The Cuban Foreign Ministry denied having interfered or having tried to interfere in the last elections in the United States, after this Tuesday the U.S. intelligence agencies published a report on the alleged foreign interference in the electoral process.
“It is false that Cuba has interfered or tried to interfere in the U.S. elections,” Carlos Fernández de Cossío, Director General for the United States of the island’s Ministry of Foreign Relations (MINREX) wrote on his Twitter account.
The senior diplomat emphasizes that the U.S. government itself confirmed the fact “in the face of the falsehoods spread in that country for propaganda and defamation purposes,” and pointed out that “the lie is part of the dirty war against Cuba.”
Es falso que #Cuba hay interferido o intentado interferir en las elecciones de #EEUU. Así lo confirma el propio gobierno estadounidense, frente a calumnias difundidas en ese país con propósitos de propaganda y difamación. La mentira forma parte de la guerra sucia contra Cuba.
— Carlos F. de Cossio (@CarlosFdeCossio) March 17, 2021
Fernández de Cossío’s statements come after U.S. intelligence agencies (including the CIA and the National Security Agency), in a 15-page report indicated that Hezbollah, Cuba and Venezuela “took some steps to influence the elections,” but they were “smaller in scale” than the attempts by Russia and Iran.

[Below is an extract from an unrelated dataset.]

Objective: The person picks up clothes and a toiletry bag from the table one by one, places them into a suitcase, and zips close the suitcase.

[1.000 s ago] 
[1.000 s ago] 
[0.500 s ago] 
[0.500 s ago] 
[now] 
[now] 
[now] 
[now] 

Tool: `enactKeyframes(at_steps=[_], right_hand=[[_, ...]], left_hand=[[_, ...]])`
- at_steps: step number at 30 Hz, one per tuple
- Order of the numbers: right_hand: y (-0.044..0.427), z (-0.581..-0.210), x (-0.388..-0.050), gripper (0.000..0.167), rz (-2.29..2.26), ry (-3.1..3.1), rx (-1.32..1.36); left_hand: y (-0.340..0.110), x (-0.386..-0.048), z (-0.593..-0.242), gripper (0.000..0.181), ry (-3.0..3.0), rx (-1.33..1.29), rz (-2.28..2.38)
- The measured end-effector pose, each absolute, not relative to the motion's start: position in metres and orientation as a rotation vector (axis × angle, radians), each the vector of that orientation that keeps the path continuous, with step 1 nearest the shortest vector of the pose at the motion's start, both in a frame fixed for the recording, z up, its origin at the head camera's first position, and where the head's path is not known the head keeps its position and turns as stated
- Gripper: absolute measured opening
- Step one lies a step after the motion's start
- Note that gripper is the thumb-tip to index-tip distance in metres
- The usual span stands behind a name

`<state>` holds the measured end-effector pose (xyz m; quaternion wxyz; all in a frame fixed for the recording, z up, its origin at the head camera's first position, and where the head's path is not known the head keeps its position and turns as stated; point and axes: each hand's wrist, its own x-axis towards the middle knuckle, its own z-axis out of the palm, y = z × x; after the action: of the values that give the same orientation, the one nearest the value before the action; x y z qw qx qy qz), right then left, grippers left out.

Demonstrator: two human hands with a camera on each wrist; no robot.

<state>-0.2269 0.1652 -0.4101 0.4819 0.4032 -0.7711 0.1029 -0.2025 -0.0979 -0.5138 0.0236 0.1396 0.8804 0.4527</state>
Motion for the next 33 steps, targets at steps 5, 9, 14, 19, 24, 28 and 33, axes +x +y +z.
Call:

In the case of Cuba, the intelligence agencies affirm that Havana tried to promote “narratives” against Trump and the Republicans, and in favor of the Democrats in the Latin American community in the U.S. Likewise, they pointed out that “Cuban intelligence probably carried out some low-level activities to support this effort.”
Meanwhile, regarding Venezuela, they considered that President Nicolás Maduro had the “intention, but probably not the ability to influence public opinion” against Trump, and acknowledged that they had no information to suggest that the current or previous Venezuelan government was involved in “attempting to compromise the electoral infrastructure” of the United States.
The idea that Cuba and Venezuela had influenced the U.S. elections had been publicly launched last November by Sidney Powell, a lawyer for the Trump campaign, who then said at a press conference that “communist money” had been used for this purpose, and also implicated China in the alleged interference.
The lawyer, who shortly after would be separated from the legal team of the then president, also affirmed at that time that the Dominion Voting Systems software, used during the elections, “was created in the South American nation to cast doubt on the legitimacy of the results obtained,” which was denied by the U.S. Cybersecurity and Infrastructure Security Agency.
After Powell’s statements, Cuban Foreign Minister Bruno Rodríguez considered that the lawyer’s words were “pure slander” and said that Trump’s representatives were lying “mercilessly by spreading false information about the alleged Cuban interference in the U.S. elections.”
In addition, he emphasized that, unlike the U.S. State Department, “Cuba does not interfere in the electoral process of other countries.”
A companion report by the Justice and Homeland Security Departments, released now, “also rejected false accusations promoted by Mr. Trump’s allies in the weeks after the vote that Venezuela or other countries had defrauded the election,” according to The New York Times.
The intelligence report
The report by the U.S. intelligence agencies, which the New York publication considers “the most comprehensive intelligence assessment” on the subject, concluded that Russian President Vladimir Putin interfered in favor of former President Donald Trump, while Iranian Supreme Leader Ali Khamenei tried to harm the Republican leader.
Specifically, the intelligence agencies claim that Putin “authorized” a “wide range” of operations to undermine public confidence in the electoral process and exacerbate divisions in the United States in order to help Trump and harm Biden as well as the Democratic Party.
In another similar report published four years ago, U.S. intelligence agencies claimed that Putin influenced the November 2016 elections because he felt a “clear” preference for Trump, who was elected over the Democrat Hillary Clinton. This time, however, Putin did not order cyberattacks and his “main tool” was the use of groups linked to Russia to create a series of narratives, including false or unsubstantiated allegations about Biden.
In the case of Iran, the report highlights that there was a “covert multi-pronged campaign of influence” by the Islamic Republic to undermine support for Trump. It also points out that Khamenei “authorized” a campaign by the Iranian armed forces and its intelligence services that included cyberattacks.
As for China, the document concludes that the government of that country “did not deploy interference efforts,” because it believed that the risk of interfering and being discovered outweighed any benefit.
“China sought stability in its relations with the United States and considered that none of the election results were going to be advantageous enough for China to risk a setback if caught,” the text states.
During the election campaign, without providing evidence, Trump repeated that China was trying to favor Biden because he had deployed a tough trade policy with the Asian giant.